# Thai: Ni (2nd person singular?)



## Flaminius

I would appreciate if someone (I almost know you would answer, thank you) could tell what "ni" means in Thai.  As a Thai woman uttered this to me, pointing her finger at me, I construed it a second person singular.

I would like to know if my guess is correct and in what context "ni" is used, in terms of politeness, gender of the interlocuters and so forth.

Sawat dee krab,
Flam


----------



## Pivra

Flaminius said:
			
		

> I would appreciate if someone (I almost know you would answer, thank you) could tell what "ni" means in Thai. As a Thai woman uttered this to me, pointing her finger at me, I construed it a second person singular.
> 
> I would like to know if my guess is correct and in what context "ni" is used, in terms of politeness, gender of the interlocuters and so forth.
> 
> Sawat dee krab,
> Flam


 
its not "ni" as in chinese!!!!!![Im upset now lol, don't try not to relate Thai to Chinese, it's like a minefield, you don't know when you will step on a linguistic bomb.....lots of Chinese words sound like bad words in Thai. lol... go ask a Thai who doesnt know anything about Chinese pronounciation what Huang He means, and the answer will not come out as "yellow river"... but a very rude way to say "over protected vagina"lol.], its a demonstative adjective.... for "this". 

anniอันนี้- this one
annanอันนั้น-that one
annonอันโน้น-that one over there (aquel)

There are 2 more sets but they sound very uneducated and I don't recommend anyone to use them
Male
aini- ไอ้นี่ - this
ainan-ไอ้นั้น - that 
ainon- ไอ้โน่น- him over there 

Female
eeni- อีนี่-this
eenan-อีนั่น-that
eenon-อีโน่น- him over there

I think that woman meant to say.... Hey, look at this or something. I use the word "nee" to point out things too.

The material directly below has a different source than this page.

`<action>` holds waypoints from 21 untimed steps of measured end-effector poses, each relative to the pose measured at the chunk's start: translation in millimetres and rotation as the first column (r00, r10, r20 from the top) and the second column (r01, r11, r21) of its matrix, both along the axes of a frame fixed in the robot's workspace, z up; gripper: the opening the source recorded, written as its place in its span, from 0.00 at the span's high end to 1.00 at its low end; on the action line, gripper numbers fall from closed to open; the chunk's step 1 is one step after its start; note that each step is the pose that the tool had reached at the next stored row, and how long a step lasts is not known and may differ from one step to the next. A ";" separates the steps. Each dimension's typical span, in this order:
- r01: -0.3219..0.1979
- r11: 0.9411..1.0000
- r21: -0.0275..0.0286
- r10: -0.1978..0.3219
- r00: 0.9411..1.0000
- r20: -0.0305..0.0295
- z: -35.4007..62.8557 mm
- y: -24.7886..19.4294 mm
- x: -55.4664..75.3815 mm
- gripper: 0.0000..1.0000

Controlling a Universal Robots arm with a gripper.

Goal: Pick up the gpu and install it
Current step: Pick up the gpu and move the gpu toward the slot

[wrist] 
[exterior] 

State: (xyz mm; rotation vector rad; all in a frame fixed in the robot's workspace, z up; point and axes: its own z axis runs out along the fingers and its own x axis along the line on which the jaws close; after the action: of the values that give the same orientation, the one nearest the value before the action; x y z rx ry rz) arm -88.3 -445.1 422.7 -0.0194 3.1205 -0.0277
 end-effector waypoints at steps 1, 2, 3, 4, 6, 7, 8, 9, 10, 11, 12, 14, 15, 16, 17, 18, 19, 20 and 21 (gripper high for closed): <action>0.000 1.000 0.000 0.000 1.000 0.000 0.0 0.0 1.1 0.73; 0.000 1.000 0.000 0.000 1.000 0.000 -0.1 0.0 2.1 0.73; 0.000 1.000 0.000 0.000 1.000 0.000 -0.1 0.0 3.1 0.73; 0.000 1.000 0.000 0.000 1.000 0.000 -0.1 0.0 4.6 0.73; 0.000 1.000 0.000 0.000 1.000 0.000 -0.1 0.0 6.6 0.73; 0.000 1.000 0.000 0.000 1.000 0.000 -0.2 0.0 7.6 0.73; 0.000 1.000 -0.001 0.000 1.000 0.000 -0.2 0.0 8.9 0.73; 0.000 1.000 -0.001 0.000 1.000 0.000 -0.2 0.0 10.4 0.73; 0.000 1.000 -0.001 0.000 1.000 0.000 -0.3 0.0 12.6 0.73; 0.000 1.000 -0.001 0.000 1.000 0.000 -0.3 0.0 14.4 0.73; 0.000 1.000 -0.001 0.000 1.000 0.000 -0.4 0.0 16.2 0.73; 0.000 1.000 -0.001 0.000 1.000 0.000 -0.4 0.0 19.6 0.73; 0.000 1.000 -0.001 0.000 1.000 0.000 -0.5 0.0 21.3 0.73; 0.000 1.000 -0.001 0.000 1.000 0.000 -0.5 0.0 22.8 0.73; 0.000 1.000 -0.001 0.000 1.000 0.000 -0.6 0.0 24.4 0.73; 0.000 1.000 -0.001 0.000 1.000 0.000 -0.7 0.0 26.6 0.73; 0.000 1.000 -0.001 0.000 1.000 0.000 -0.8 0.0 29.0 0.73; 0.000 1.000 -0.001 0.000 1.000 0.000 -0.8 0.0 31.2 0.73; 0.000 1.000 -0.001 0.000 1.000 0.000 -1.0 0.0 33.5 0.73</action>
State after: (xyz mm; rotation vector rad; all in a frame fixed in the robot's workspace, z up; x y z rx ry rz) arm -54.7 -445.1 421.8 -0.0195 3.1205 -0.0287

ดูนี่สิ doonisi, means "Look here" or "Look at this", using the word "ni".


----------



## Flaminius

Kop kun krab, Pivra.  This has been a question that stuck in my mind for three years.

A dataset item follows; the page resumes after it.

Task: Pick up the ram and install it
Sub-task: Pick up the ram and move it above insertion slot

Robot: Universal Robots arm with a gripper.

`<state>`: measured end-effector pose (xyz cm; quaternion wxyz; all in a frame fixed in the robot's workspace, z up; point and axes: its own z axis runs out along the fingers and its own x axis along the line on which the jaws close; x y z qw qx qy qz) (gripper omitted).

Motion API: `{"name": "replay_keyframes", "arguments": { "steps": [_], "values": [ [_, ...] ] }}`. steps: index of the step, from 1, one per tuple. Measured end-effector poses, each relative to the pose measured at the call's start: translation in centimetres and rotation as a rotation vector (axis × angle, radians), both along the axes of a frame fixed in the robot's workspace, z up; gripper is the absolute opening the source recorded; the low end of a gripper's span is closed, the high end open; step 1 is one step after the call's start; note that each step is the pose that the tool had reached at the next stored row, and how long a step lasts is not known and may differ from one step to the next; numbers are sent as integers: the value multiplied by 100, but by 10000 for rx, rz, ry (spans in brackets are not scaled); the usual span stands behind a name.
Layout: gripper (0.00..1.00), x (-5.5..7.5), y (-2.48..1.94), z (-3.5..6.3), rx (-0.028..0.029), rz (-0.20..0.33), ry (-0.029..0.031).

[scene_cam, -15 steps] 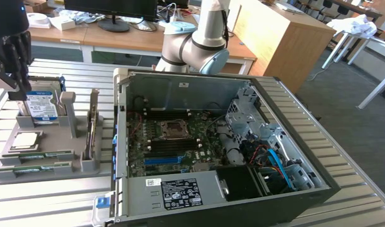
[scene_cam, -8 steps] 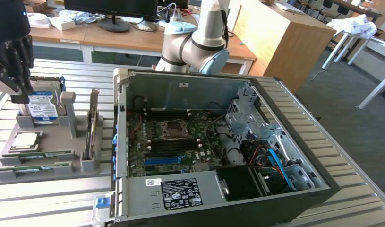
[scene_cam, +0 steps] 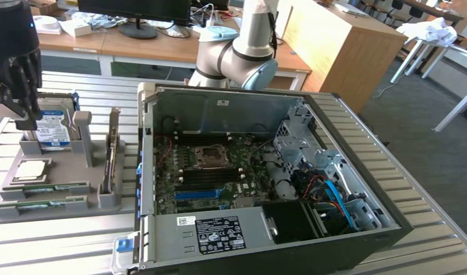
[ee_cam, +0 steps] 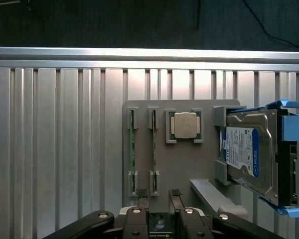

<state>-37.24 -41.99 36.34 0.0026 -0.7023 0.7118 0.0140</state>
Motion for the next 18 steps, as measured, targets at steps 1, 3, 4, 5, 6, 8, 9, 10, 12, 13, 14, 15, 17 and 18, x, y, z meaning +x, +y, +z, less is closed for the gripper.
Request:
{"name": "replay_keyframes", "arguments": {
  "steps": [1, 3, 4, 5, 6, 8, 9, 10, 12, 13, 14, 15, 17, 18],
  "values": [
    [30, 0, 0, -10, 1, 0, -1],
    [30, 0, 0, -28, 1, 0, -1],
    [30, 0, 0, -36, 0, 0, -1],
    [30, 0, 0, -44, 0, 0, 0],
    [30, 0, 0, -54, 0, 0, 0],
    [30, 0, 0, -72, 0, 0, -1],
    [30, 0, 0, -80, 0, 0, 0],
    [30, 0, 0, -88, 0, 0, 0],
    [30, 0, 0, -106, 0, 0, 0],
    [30, 0, 0, -114, 0, 0, -1],
    [30, 0, 0, -124, 0, 0, 0],
    [30, 0, 0, -133, 0, 0, 0],
    [30, 0, 0, -160, -1, 0, 0],
    [30, 0, 0, -175, 0, 0, -1]
  ]
}}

> Im upset now lol, don't try not to relate Thai to Chinese, it's like a minefield


Then I shall refrain from pointing out the similarities such as numbers 3, 4, 5 lest kind Thai people rescind their offer to help.


----------



## Pivra

Flaminius said:
			
		

> Kop kun krab, Pivra. This has been a question that stuck in my mind for three years.
> 
> 
> Then I shall refrain from pointing out the similarities such as numbers 3, 4, 5 lest kind Thai people rescind their offer to help.


 

WOW.... a monosyllabic word..... for 3 years.... GOD... i would have forgotten in within the first week.


----------



## lazarus1907

Pivra said:
			
		

> its not "ni" as in chinese!!!!!!


Sorry, I wouldn't like to annoy anyone, but... are you sure 100%? European and Indian languages are supposed to be related, but it takes an expert in many languages to point out the relationship among them, because most of us fail to see how can a language be close to another that sound like an alien language. This coincidence between Thai and Chinese could easily be a coincidence, but I find it hard to believe that most languages in the world (except Japanese, for example), say papa, baba or something similar.

Don't be annoyed.


----------



## Pivra

lazarus1907 said:
			
		

> Sorry, I wouldn't like to annoy anyone, but... are you sure 100%? European and Indian languages are supposed to be related, but it takes an expert in many languages to point out the relationship among them, because most of us fail to see how can a language be close to another that sound like an alien language. This coincidence between Thai and Chinese could easily be a coincidence, but I find it hard to believe that most languages in the world (except Japanese, for example), say papa, baba or something similar.
> 
> Don't be annoyed.


 

Well, how would you relate a demonstrative adjective to a 2nd person pronoun? And, I know some Chinese myself, and the words are not the same when they are pronounced, there is just no way to write them using Roman alphabets to point out the difference. Ok, fine fine, no one takes the responsibility, its our fault that we are close to them, just stereotype us, do what ever you want, we are all the same anyway. Thank you very much. 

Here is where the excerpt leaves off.